_About this task_: Copy out all of the data below exactly, so that no word differs from the original.

_Recorded data_:
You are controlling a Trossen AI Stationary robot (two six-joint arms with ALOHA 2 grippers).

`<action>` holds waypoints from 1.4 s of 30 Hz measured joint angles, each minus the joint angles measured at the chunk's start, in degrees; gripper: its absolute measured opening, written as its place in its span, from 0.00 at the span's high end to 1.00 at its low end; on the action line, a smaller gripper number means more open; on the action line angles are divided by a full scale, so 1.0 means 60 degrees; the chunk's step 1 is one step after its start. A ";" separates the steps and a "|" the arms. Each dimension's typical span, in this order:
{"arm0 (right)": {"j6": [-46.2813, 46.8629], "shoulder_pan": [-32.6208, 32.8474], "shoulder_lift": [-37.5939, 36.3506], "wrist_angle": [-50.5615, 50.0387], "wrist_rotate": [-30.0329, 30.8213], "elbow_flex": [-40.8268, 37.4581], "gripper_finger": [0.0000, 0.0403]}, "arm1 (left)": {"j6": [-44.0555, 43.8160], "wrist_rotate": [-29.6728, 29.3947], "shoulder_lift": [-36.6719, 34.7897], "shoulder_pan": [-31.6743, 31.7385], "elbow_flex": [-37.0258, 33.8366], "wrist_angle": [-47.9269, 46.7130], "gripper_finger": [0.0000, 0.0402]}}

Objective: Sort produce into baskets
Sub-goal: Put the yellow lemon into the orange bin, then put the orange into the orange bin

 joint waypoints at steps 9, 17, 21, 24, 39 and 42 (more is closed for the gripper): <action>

_Exercise output_:
You are controlling a Trossen AI Stationary robot (two six-joint arms with ALOHA 2 grippers).

`<action>` holds waypoints from 1.4 s of 30 Hz measured joint angles, each minus the joint angles measured at the chunk's start, in degrees; gripper: its absolute measured opening, written as its place in its span, from 0.00 at the span's high end to 1.00 at its low end; on the action line, a smaller gripper number means more open; on the action line angles are divided by a full scale, so 1.0 means 60 degrees; the chunk's step 1 is one step after its start. A ";" separates the steps and a "|" the arms. Each dimension's typical span, in this order:
{"arm0 (right)": {"j6": [-46.2813, 46.8629], "shoulder_pan": [-32.6208, 32.8474], "shoulder_lift": [-37.5939, 36.3506], "wrist_angle": [-50.5615, 50.0387], "wrist_rotate": [-30.0329, 30.8213], "elbow_flex": [-40.8268, 37.4581], "gripper_finger": [0.0000, 0.0403]}, "arm1 (left)": {"j6": [-44.0555, 43.8160], "wrist_rotate": [-29.6728, 29.3947], "shoulder_lift": [-36.6719, 34.7897], "shoulder_pan": [-31.6743, 31.7385], "elbow_flex": [-37.0258, 33.8366], "wrist_angle": [-47.9269, 46.7130], "gripper_finger": [0.0000, 0.0402]}}

Objective: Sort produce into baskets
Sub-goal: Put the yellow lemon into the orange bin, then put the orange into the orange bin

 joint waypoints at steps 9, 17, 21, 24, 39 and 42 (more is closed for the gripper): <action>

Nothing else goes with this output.